From: Anthony G. Basile <blueness@gentoo.org>

This patch removes all references to legacy EI_PAX markings
in favor of PT_PAX.  It should be applied immediately after
the grsecurity patch.

diff -Naur a/fs/binfmt_elf.c b/fs/binfmt_elf.c
--- a/fs/binfmt_elf.c	2011-07-30 07:14:33.000000000 -0400
+++ b/fs/binfmt_elf.c	2011-07-30 07:17:26.000000000 -0400
@@ -557,7 +557,7 @@
 	return error;
 }
 
-#if (defined(CONFIG_PAX_EI_PAX) || defined(CONFIG_PAX_PT_PAX_FLAGS)) && defined(CONFIG_PAX_SOFTMODE)
+#if (defined(CONFIG_PAX_PT_PAX_FLAGS)) && defined(CONFIG_PAX_SOFTMODE)

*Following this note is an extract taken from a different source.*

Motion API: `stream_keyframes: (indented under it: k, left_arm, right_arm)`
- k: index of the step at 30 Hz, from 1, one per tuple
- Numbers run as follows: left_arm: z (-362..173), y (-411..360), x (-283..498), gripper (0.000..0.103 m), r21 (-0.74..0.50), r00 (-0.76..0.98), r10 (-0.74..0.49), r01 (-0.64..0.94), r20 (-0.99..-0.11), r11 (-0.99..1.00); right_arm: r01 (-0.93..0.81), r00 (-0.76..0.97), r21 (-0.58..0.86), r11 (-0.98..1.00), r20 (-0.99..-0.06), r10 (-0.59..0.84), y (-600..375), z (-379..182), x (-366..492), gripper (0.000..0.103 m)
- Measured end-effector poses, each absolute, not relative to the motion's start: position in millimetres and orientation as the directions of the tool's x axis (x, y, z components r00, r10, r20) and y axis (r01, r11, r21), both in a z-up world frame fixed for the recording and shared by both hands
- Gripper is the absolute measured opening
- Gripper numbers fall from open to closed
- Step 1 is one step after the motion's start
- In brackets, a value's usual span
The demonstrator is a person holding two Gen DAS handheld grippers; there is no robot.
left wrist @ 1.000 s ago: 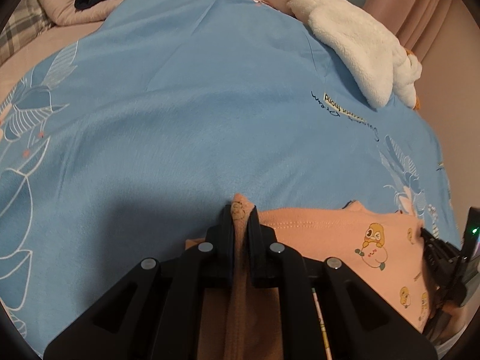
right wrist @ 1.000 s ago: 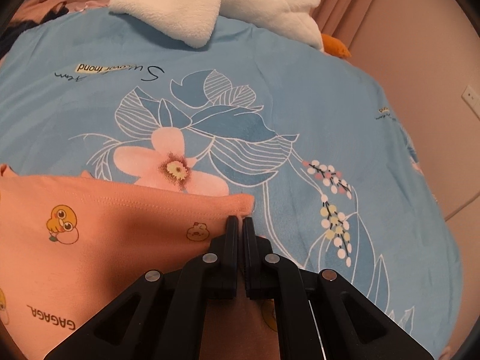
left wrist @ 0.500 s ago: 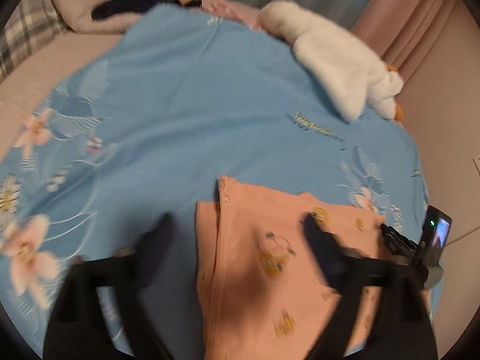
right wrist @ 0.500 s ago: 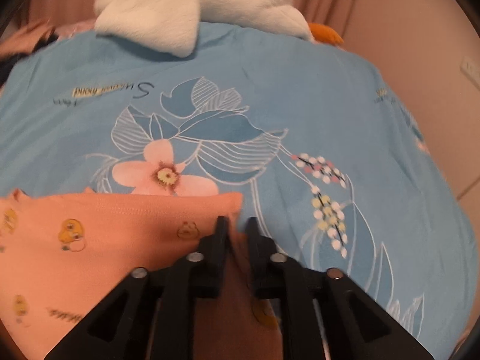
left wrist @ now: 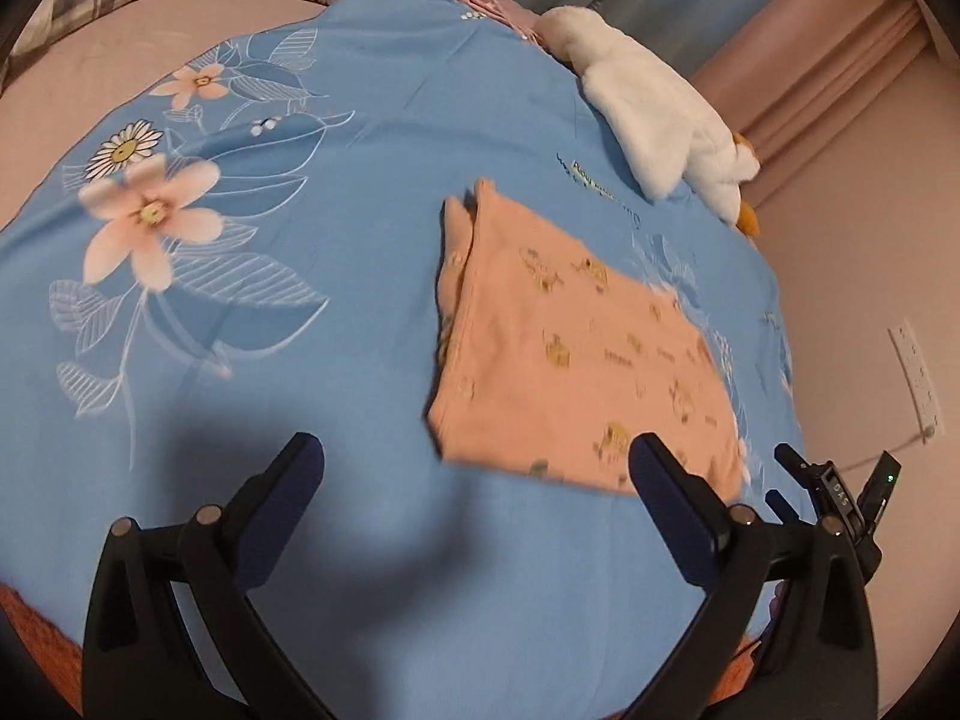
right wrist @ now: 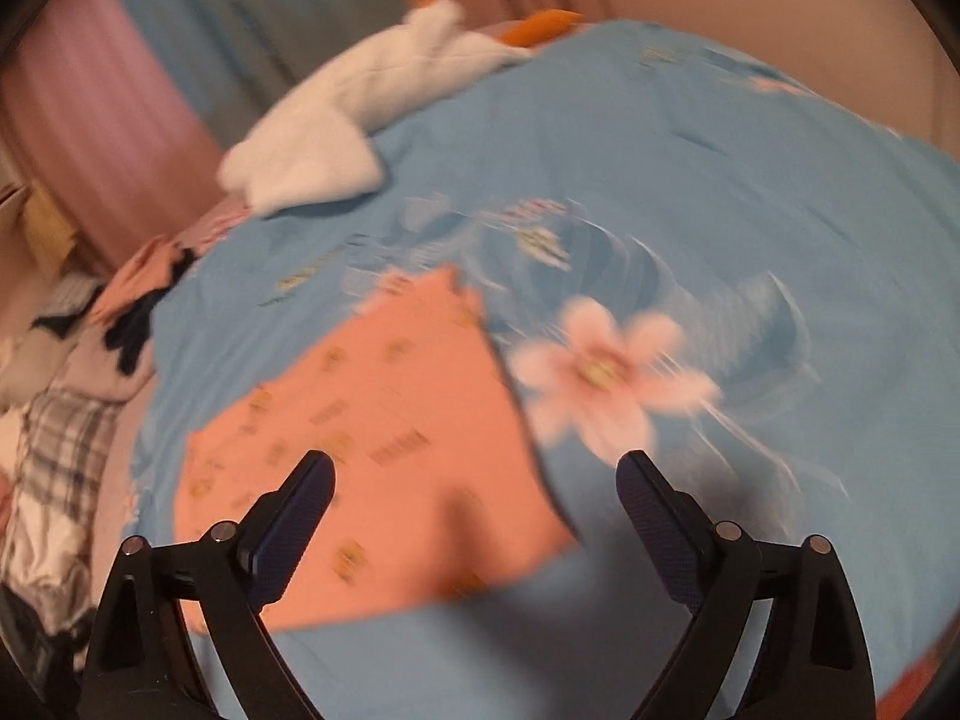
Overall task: Fold small clothes
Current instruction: 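Open both grippers and pull them back from the folded onesie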
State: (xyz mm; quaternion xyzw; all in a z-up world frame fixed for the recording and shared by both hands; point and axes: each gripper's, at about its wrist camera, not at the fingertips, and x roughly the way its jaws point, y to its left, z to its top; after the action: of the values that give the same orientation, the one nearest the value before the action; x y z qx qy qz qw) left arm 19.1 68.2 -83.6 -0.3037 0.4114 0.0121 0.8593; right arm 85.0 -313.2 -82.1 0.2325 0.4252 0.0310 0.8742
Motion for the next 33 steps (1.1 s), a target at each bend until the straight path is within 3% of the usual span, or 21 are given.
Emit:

 static unsigned long pax_parse_softmode(const struct elf_phdr * const elf_phdata)
 {
 	unsigned long pax_flags = 0UL;
@@ -643,50 +643,7 @@
 }
 #endif
 
-#ifdef CONFIG_PAX_EI_PAX
-static unsigned long pax_parse_ei_pax(const struct elfhdr * const elf_ex)
-{
-	unsigned long pax_flags = 0UL;
-
-#ifdef CONFIG_PAX_PAGEEXEC
-	if (!(elf_ex->e_ident[EI_PAX] & EF_PAX_PAGEEXEC))
-		pax_flags |= MF_PAX_PAGEEXEC;
-#endif
-
-#ifdef CONFIG_PAX_SEGMEXEC
-	if (!(elf_ex->e_ident[EI_PAX] & EF_PAX_SEGMEXEC))
-		pax_flags |= MF_PAX_SEGMEXEC;
-#endif
-
-#if defined(CONFIG_PAX_PAGEEXEC) && defined(CONFIG_PAX_SEGMEXEC)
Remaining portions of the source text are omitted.